Cocks started his career in television in the late 1990s. His prominent role on television is a builder and renovator, though he has worked on other projects that are not related to building in his career. One of the earliest TV shows that he appeared on was April's Angels. He appeared on this show alongside April Ieremia in 1998. After this Cocks then started appearing on the popular New Zealand home renovation TV show My House My Castle as the building consultant and builder. This show ran from 1999 until 2009.

During the early 2000s, Cocks also appeared on several reality shows including City Celebrity Country Nobody and Celebrity Treasure Island to which he won on Season One of the show.

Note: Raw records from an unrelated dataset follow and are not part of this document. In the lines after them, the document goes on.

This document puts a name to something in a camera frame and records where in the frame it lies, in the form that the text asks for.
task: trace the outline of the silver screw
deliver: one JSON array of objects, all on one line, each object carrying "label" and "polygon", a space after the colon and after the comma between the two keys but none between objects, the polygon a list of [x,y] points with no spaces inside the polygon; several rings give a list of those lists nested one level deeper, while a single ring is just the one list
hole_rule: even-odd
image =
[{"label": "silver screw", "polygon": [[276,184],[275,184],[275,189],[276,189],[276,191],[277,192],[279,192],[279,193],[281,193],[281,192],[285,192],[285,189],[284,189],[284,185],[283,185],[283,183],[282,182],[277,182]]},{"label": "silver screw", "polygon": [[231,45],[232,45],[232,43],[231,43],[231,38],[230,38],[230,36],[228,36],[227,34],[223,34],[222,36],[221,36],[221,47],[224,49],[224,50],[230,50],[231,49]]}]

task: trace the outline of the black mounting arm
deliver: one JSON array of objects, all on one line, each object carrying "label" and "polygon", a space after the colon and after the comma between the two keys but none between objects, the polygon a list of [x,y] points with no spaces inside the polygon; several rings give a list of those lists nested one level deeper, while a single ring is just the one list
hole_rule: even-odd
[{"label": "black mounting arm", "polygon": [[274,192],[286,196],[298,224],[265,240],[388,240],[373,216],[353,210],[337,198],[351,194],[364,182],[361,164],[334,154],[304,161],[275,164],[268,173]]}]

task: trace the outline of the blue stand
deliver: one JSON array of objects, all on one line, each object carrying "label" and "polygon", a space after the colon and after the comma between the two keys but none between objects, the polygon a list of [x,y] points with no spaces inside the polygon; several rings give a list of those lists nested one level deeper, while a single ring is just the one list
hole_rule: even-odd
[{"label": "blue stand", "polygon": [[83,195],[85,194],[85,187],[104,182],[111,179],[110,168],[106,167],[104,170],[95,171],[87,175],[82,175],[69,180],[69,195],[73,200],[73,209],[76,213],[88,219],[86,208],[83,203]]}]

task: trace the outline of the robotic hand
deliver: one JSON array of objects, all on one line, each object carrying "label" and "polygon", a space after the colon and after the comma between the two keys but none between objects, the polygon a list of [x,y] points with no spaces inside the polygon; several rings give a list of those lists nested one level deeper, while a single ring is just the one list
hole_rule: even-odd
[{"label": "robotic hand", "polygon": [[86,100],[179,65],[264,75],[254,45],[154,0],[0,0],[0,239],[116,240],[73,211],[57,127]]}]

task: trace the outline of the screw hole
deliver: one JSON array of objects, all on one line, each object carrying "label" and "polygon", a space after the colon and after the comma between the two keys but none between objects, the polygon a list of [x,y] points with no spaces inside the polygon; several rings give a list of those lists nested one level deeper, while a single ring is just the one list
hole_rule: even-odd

Cocks was also the voice and face of the Carters Building Supplies commercials in the early 2000s. Cocks appeared on television again in 2013 for the TV show How Did You Do That? alongside Amy Schaeffer and later in 2015 on My Dream Room: Kids Edition with television and radio host Mel Homer.

== Television work ==

- April's Angels (1998)
- My House My Castle (1999–2009)
- City Celebrity Country Nobody (2004)
- Celebrity Treasure Island (2005)
- Cocksys Day Off (2005)
- Jack of All Trades (2008)
- My Dream Room: Kids Edition (2015)
- How Did You Do That? (2013–2017)

== Personal life ==
In June 2017, Cocks married Dana Coote; he had three daughters from a previous marriage.

In 2016, Cocks was diagnosed with renal cancer, and he died on 6 February 2019.